A large body of evidence has elegantly demonstrated that the gut microbiome regulates fat storage, lipid metabolism, insulin resistance, and overall metabolism [113,114,115]. A disturbance in gut microbiota, marked by an imbalance between intestinal bacteria (e.g., increase in Firmicutes and reduction in the abundance of Bacteroidetes), known as dysbiosis, has been associated with several components of MetS, such as obesity and IR, via modulation of inflammatory pathways. Thus, microbiota modulation through various nutritional interventions has been researched [80]. Recently, it has been demonstrated that polyphenolic compounds from various berries may possess prebiotic activity [116]. Additionally, Anhê et al. [117] recently demonstrated that oral administration of a cranberry extract prevented several detrimental features of the MetS in a mouse model. The authors associated these metabolic improvements with a remarkable increase in the abundance of the mucin-degrading bacterium Akkermansia in the gut microbiota of mice [117]. Thus, although we are not aware to date of any human intervention study with cranberries investigating gut microbiota, this prebiotic effect may also be at least partially responsible for the beneficial health effects demonstrated.

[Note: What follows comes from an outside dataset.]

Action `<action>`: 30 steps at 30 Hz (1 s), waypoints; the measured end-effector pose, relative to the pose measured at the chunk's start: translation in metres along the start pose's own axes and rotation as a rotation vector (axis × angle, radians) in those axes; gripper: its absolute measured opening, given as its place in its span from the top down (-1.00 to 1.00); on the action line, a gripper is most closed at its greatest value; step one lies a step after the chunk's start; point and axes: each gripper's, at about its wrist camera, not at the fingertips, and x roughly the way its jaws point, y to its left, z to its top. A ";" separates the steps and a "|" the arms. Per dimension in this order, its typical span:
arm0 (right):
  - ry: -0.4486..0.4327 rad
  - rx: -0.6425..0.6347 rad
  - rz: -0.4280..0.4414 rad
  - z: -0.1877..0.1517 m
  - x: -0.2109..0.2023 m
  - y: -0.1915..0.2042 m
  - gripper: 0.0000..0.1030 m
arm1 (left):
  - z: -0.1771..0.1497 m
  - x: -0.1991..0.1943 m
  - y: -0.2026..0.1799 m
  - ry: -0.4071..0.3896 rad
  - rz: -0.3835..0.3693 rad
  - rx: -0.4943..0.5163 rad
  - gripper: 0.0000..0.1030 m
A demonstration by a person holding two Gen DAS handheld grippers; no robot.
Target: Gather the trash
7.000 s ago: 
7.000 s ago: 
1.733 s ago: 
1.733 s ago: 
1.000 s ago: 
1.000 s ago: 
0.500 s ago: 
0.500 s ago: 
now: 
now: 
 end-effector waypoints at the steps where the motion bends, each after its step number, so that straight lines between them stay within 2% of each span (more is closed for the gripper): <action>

Although several studies have shown beneficial effects, there are still few clinical and epidemiological studies evaluating the relationship between cranberry intake and the various components directly or indirectly associated with the MetS. In addition, most clinical studies are of relatively short duration (8 to 12 weeks), which often prevents the verification of additional beneficial effects. Another factor to consider is the amount of product to be ingested. The antioxidant action of cranberry is already well known and some authors have suggested the conduction of clinical trials to verify anti-inflammatory activity. The mechanisms of action associated to cranberry also require further studies. Although results especially related to lipid profile and blood pressure are promising, further research is needed to support the recommendation of cranberry intake as a nutritional intervention for the treatment of metabolic syndrome.